Einzelhandelsumsätze und Benzinpreise
Die Einzelhandelsumsätze wurden vom Census Bureau mit einem Rückgang von -0,2% zum Vormonat gemeldet – erwartungsgemäss. Jenseits der Markterwartungen von +0,2%, konnten die Umsätze ohne Autos um +0,5% zulegen. Die jährliche Wachstumsrate kam wie im Vormonat bei +2,0% ein, der tiefste Stand seit dem November 2002.

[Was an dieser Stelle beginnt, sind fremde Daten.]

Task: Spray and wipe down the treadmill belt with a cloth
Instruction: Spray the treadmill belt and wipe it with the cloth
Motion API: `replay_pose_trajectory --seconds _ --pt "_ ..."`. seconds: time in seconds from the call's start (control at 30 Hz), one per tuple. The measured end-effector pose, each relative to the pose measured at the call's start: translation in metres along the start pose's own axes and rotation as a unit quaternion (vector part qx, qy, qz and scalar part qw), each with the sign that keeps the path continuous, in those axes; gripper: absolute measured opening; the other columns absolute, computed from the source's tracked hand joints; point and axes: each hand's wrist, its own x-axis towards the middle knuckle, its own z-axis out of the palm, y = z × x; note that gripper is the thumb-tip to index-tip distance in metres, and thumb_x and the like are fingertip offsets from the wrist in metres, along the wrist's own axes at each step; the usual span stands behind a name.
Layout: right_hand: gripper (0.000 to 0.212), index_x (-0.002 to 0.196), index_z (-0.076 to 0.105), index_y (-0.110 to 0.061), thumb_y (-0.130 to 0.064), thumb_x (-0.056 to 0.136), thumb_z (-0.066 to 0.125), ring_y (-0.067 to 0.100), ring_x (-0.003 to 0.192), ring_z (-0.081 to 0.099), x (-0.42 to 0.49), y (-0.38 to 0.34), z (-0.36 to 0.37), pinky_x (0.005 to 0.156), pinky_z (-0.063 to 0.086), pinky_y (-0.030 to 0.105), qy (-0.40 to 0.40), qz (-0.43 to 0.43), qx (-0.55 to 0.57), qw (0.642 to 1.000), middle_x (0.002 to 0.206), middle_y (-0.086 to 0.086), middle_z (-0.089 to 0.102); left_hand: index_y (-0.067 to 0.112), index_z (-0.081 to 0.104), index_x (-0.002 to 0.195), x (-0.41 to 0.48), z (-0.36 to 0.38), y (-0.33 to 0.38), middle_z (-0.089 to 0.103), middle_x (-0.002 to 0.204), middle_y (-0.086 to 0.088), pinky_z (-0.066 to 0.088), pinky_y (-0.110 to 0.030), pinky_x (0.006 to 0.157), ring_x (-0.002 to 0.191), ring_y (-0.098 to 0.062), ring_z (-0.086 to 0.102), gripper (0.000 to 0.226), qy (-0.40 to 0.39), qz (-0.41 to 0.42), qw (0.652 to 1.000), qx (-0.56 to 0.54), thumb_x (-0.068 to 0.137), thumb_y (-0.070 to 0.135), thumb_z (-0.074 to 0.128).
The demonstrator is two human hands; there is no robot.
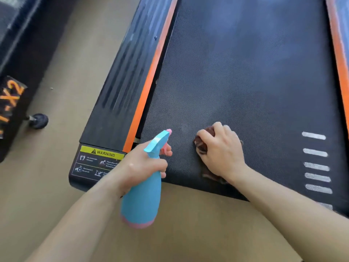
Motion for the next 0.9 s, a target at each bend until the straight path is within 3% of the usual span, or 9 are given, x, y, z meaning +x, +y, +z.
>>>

Im einzelnen sanken die Umsätze der Autohändler um -2,8%; während trotz Bauflaute die Ausgaben für Baumaterialien und Gartenbedarf um +1,9% stiegen. Seltsam mutet der Rückgang der Tankstellen um -0,4% an, insbesondere da der Benzinpreis laut dem US Energieministerium seit Ende März in sieben aufeinanderfolgenden Wochen jeweils ein neues Rekordhoch markierte.
Die Benzinausgaben werden zunehmend als Belastung empfunden. Im April wurden von jedem im Einzelhandel ausgegeben Dollar 11,0 Cents an den Tankstellen gelassen. Noch im Dezember 2001 lag der Anteil bei 6,6 Cents.
Das Bild dazu:

Der ICSC notierte in den wöchentlichen Chain Store Sales einen Rückgang von -1,0% zur Vorwoche und nur noch mageren +0,5% zum Vorjahr. Es herrscht Hoffnung, dass zum Monatsende eine Geschäftsbelebung mit den Steuerschecks eintritt.
Die heute gemeldeten US Importpreise liegen im April mit einer Jahresquote von +15,4% auf dem höchsten Stand seit Beginn der Datenreihe im Herbst 1982. Nach +2,9% im März stiegen diese nun um +1,8% im Monatsvergleich.